▶ **EXERCISE OBJECTIVE**
For this exercise, copy exactly the lines below from the one with "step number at" through the one with "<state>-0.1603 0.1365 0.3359" and leave out the pictures.
EXERCISE DATA Start Marker
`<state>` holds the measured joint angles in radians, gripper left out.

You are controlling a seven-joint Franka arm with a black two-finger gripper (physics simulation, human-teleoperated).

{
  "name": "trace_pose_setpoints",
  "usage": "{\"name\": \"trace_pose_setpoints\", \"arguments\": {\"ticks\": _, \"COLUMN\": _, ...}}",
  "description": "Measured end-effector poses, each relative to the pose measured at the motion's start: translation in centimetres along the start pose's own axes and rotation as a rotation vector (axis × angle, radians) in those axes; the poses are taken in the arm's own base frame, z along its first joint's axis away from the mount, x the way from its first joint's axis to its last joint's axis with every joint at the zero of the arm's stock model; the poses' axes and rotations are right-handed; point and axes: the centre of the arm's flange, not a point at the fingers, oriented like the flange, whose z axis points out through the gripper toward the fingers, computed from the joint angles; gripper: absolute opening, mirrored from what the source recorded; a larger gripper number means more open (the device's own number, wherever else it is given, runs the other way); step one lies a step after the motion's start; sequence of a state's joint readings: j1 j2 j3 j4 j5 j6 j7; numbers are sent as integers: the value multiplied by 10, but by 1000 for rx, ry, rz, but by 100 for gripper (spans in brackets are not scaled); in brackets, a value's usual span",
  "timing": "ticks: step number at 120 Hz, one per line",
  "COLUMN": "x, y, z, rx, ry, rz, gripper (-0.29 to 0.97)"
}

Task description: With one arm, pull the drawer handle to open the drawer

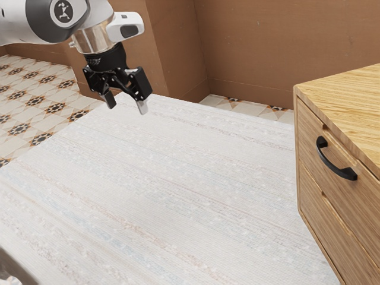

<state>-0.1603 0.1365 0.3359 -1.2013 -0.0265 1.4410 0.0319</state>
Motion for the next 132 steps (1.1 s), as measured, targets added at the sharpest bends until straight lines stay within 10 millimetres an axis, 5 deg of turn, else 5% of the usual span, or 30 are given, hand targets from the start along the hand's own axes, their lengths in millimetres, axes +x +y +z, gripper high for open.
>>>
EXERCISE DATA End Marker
▶ **ANSWER TO THE EXERCISE**
  "timing": "ticks: step number at 120 Hz, one per line",
  "COLUMN": "x, y, z, rx, ry, rz, gripper (-0.29 to 0.97)"
}

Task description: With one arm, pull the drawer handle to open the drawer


<state>-0.1603 0.1365 0.3359 -1.2013 -0.0265 1.4410 0.0319</state>

Work on this exercise is now complete.